Pick up at the line with "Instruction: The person". Write it out exactly, along with each later line through the end of the data, and nothing more.

> **Source data**
####################

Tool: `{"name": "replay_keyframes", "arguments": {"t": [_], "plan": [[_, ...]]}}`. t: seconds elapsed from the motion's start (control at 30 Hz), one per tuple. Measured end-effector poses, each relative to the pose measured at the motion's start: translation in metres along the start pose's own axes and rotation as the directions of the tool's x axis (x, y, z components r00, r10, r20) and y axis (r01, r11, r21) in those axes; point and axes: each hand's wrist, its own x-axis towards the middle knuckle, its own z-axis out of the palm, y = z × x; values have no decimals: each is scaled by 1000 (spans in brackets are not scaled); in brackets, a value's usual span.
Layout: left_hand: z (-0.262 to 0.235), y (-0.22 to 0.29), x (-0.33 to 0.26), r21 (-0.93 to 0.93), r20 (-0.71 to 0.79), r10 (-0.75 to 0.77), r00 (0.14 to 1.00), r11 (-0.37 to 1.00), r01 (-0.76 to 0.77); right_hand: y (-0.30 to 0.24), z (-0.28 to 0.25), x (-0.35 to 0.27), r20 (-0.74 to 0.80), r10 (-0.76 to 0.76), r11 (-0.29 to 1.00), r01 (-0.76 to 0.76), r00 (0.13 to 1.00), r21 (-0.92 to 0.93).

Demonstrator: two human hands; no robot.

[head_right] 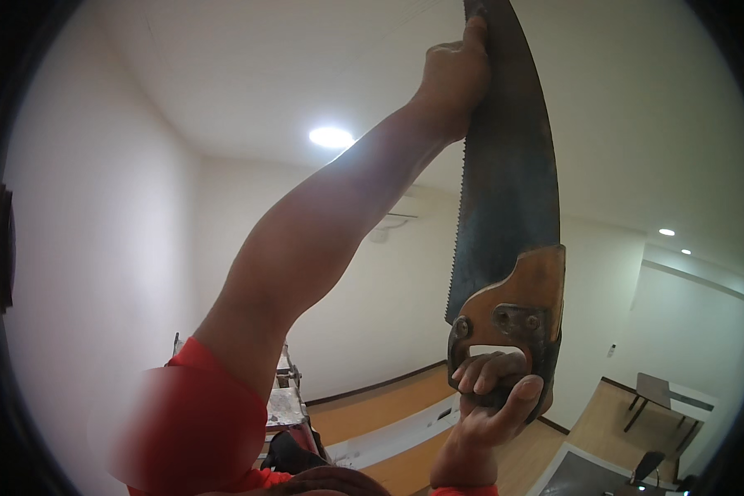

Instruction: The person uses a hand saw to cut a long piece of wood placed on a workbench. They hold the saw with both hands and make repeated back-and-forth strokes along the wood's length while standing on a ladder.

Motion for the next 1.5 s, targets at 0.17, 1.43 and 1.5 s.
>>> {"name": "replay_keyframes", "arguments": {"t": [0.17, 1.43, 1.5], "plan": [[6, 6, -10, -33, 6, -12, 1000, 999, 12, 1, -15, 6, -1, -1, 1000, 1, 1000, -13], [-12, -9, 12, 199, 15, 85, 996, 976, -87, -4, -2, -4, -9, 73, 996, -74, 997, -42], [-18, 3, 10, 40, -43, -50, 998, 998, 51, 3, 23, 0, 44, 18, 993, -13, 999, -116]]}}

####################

> **Exercise output**
Instruction: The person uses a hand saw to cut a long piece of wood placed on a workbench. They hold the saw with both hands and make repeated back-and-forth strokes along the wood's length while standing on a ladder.

Motion for the next 1.5 s, targets at 0.17, 1.43 and 1.5 s.
>>> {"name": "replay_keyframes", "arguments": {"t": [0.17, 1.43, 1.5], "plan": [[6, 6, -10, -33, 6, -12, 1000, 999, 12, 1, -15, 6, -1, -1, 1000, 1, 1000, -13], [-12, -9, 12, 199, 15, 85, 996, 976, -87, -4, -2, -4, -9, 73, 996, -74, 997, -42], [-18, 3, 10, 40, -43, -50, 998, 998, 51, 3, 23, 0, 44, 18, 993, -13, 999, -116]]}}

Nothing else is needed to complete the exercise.